[WHAT YOU NEED TO DO]: The result should be every line of the listing that contains "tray".

=-=-=-=-=

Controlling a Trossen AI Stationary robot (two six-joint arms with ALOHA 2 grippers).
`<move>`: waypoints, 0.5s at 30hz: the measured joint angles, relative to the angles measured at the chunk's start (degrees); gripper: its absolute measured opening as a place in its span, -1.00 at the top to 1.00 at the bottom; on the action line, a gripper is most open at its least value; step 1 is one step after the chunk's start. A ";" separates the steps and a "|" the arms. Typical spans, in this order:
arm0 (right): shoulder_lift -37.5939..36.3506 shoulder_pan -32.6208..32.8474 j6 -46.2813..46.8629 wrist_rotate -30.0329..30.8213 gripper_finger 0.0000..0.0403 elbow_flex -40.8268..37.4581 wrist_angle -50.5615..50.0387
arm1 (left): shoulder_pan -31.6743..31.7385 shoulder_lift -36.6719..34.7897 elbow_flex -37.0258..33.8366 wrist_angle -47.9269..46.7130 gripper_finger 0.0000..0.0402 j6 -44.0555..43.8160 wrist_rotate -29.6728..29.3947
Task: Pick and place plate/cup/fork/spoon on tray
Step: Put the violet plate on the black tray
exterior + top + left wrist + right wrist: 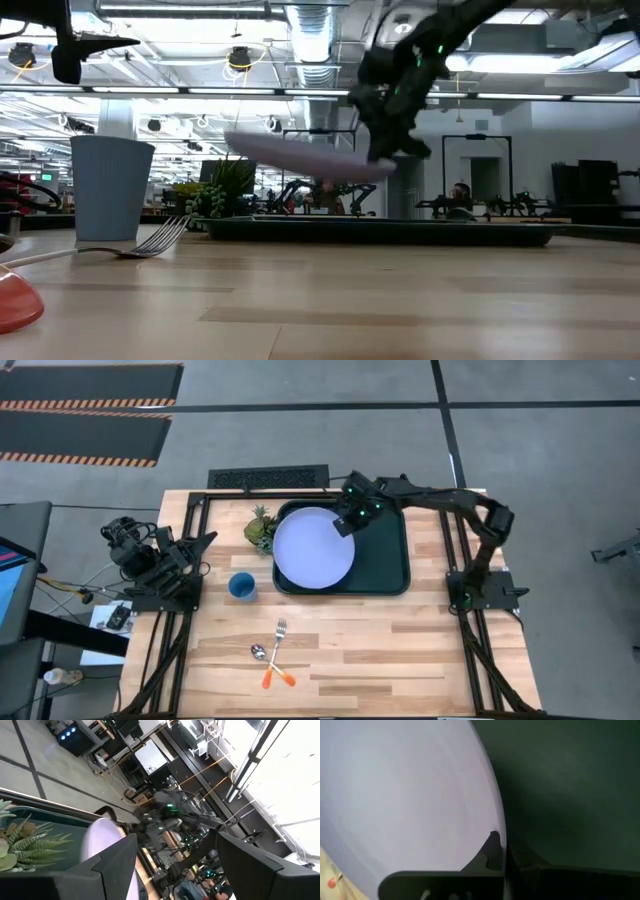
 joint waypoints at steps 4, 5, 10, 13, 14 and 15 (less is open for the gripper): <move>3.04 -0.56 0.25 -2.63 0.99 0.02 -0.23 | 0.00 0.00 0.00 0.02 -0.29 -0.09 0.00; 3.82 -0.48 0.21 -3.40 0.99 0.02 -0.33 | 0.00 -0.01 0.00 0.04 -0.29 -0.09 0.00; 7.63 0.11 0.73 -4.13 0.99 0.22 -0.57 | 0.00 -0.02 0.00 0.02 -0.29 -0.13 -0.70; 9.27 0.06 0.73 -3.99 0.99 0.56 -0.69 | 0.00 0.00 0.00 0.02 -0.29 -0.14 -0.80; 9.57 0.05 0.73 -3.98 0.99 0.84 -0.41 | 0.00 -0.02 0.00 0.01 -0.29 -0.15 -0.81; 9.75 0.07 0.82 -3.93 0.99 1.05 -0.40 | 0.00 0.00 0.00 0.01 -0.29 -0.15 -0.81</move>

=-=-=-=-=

[RESULT BELOW]:
Task: Pick and place plate/cup/fork/spoon on tray
Step: Put the violet plate on the black tray

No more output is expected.